What to work on -
Where a line of the material contains the string "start", copy that line.

Information supplied -
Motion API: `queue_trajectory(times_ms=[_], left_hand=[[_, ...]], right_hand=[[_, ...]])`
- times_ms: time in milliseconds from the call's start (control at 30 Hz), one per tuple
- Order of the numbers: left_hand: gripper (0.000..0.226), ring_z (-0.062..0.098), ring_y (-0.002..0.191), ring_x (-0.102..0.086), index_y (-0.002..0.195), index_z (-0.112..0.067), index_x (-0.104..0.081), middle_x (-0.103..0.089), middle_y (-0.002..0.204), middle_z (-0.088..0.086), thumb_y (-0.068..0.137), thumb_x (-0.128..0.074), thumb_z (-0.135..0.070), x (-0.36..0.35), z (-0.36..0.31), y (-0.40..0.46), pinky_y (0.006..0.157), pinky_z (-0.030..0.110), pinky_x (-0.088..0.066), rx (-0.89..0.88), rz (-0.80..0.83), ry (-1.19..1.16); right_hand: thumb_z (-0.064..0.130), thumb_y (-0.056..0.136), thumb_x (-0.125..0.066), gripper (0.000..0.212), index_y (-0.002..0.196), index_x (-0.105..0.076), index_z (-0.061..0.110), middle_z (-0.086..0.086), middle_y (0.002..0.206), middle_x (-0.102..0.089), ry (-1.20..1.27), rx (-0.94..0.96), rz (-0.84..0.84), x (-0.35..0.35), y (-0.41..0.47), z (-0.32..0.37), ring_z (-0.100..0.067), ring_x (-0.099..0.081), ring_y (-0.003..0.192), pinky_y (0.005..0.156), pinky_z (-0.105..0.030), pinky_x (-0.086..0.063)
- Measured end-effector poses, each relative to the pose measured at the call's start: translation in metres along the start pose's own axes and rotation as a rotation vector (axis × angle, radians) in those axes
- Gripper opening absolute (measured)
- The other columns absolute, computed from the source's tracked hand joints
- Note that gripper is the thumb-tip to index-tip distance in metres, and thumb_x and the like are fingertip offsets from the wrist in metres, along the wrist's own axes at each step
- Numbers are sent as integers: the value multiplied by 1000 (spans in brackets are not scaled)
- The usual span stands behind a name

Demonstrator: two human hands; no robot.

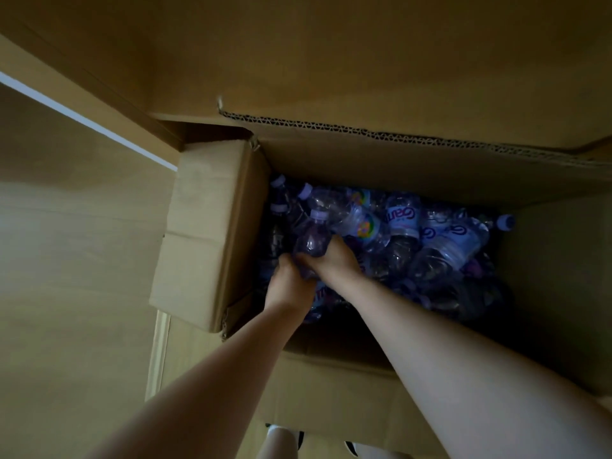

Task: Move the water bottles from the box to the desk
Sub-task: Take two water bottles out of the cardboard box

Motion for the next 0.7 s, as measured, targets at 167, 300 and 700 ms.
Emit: queue_trajectory(times_ms=[167,300,700], left_hand=[[88,26,133,-37,145,-13,-25,-37,144,10,75,-77,-25,-6,-31,-15,106,38,-37,-138,59,-77],[93,29,130,-40,144,-24,-21,-37,142,6,70,-77,-37,23,-73,-30,101,44,-39,-264,-161,5],[71,19,107,-60,122,-28,-37,-60,119,-3,67,-81,-32,46,-74,-25,89,43,-51,-209,-163,-135]], right_hand=[[42,78,-76,49,110,-54,13,1,96,-65,64,66,-123,42,-24,17,-16,-63,87,65,-24,-46],[40,81,-73,38,107,-65,14,-2,99,-71,115,232,-88,74,-42,67,-13,-67,93,79,-30,-51],[15,95,-55,13,108,-55,12,-13,95,-61,772,-516,-296,84,-54,-61,-22,-58,79,76,-35,-51]])
Point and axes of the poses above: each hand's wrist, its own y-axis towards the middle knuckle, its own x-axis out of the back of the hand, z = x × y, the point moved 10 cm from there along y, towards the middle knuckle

Your response -
- times_ms: time in milliseconds from the call's start (control at 30 Hz), one per tuple
- Measured end-effector poses, each relative to the pose measured at the call's start: translation in metres along the start pose's own axes and rotation as a rotation vector (axis × angle, radians) in those axes

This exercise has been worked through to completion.